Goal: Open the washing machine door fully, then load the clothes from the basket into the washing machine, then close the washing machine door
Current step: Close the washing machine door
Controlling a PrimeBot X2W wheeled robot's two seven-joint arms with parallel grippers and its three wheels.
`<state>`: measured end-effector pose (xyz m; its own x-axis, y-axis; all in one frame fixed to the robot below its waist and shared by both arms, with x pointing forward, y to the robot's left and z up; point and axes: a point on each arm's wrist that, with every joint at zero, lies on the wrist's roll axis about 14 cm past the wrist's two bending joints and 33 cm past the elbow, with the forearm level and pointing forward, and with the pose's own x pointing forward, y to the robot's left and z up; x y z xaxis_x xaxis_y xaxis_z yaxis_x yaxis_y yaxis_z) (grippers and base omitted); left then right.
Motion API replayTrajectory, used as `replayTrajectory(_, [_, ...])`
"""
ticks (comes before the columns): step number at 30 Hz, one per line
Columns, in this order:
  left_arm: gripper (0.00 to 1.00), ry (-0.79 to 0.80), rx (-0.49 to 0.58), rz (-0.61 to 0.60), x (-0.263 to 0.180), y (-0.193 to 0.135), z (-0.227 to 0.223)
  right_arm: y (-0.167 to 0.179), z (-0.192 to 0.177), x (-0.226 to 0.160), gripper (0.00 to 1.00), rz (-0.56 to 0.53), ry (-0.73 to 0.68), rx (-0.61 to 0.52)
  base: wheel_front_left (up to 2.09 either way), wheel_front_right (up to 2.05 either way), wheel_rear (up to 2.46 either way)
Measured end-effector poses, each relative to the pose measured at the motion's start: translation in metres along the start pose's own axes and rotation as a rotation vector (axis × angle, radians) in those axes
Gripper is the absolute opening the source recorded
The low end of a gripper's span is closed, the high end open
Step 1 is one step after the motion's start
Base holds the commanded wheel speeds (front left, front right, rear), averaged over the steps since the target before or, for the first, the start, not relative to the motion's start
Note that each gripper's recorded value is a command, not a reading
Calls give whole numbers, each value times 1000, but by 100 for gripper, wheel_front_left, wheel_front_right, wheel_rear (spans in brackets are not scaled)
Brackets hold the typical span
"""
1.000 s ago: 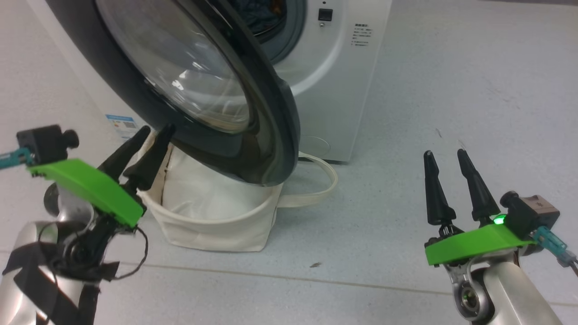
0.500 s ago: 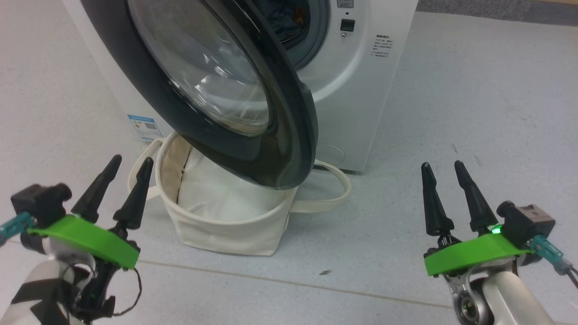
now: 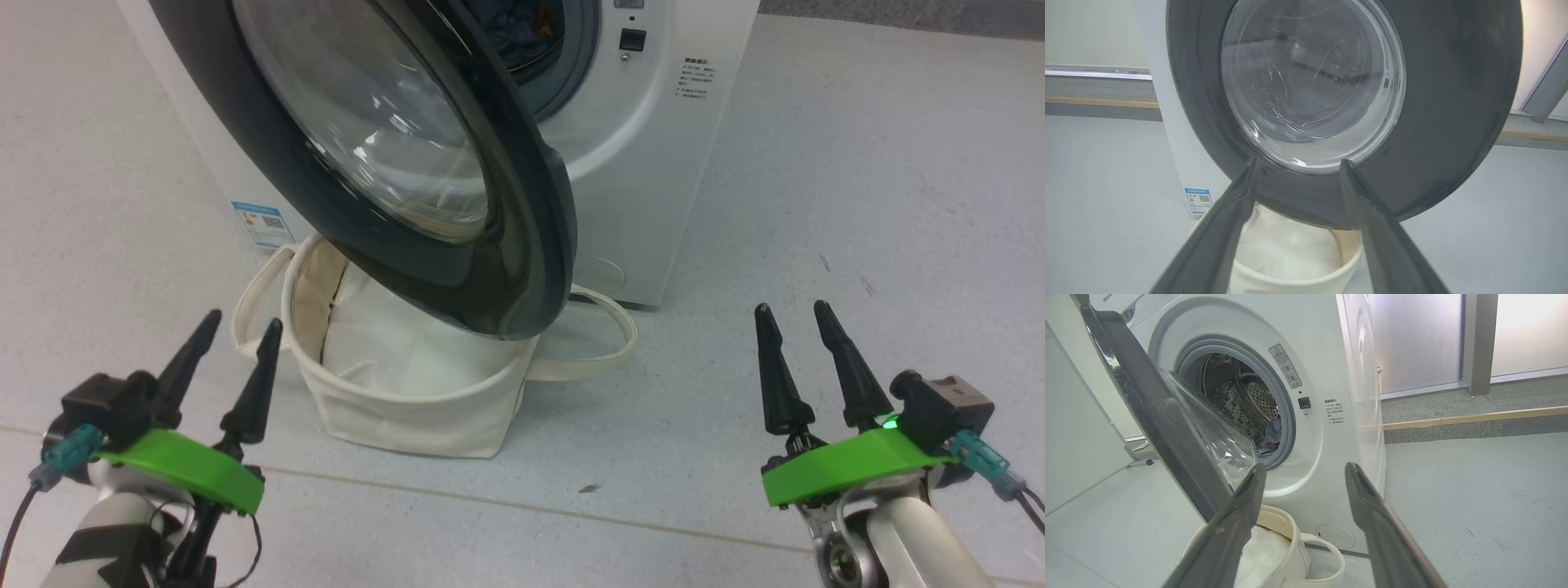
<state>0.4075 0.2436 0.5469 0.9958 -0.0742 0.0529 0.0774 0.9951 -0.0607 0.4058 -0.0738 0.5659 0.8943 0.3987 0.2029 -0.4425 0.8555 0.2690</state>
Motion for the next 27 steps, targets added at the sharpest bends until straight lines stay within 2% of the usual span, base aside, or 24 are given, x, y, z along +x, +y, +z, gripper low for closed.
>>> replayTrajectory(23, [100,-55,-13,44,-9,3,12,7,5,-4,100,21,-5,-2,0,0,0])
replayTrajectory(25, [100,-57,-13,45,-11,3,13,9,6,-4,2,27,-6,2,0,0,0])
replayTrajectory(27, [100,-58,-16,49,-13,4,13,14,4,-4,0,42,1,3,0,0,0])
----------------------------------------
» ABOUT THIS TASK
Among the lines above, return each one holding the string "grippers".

» ANSWER FOR THE TASK
Controlling a PrimeBot X2W wheeled robot's two seven-joint arms with parallel grippers and its three wheels.
`<state>`: measured end-effector pose (xyz m; its own x-axis, y-axis; all in one frame fixed to the robot below its waist and shared by both arms, with x pointing forward, y to the robot's left and z up; point and axes: a point on each arm's wrist that, with every joint at zero, lies on the wrist's roll axis about 14 cm past the wrist's two bending joints and 33 cm past the elbow, with the forearm level and pointing forward, and with the pose's own x pointing forward, y to the robot's left and z up; x y z xaxis_x xaxis_y xaxis_z yaxis_x yaxis_y yaxis_z) (grippers and base omitted); left then right.

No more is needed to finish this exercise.